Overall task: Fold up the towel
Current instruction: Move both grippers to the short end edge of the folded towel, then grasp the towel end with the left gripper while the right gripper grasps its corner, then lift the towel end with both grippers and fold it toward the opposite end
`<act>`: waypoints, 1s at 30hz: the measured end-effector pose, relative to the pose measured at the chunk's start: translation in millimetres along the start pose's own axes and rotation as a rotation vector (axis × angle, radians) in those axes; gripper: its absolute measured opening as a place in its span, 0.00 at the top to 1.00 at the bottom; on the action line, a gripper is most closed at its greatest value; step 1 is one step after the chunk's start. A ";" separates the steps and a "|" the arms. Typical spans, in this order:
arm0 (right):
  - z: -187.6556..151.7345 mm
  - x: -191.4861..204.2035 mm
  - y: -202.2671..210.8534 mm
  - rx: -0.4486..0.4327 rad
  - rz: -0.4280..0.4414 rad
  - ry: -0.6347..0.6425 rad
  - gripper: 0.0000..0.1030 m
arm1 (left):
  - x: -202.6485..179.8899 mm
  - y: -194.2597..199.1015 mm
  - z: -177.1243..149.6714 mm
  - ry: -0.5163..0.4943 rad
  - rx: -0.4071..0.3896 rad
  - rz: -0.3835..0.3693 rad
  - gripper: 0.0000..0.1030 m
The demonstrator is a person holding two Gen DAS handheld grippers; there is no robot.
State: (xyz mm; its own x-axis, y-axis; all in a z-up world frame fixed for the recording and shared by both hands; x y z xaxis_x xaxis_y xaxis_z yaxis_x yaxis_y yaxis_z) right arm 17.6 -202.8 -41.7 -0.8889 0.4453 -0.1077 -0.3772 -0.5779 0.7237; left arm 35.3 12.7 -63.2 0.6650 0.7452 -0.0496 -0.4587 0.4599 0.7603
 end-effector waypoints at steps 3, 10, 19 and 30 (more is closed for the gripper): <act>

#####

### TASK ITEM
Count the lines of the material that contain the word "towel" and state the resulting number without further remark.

### FINISHED TASK
2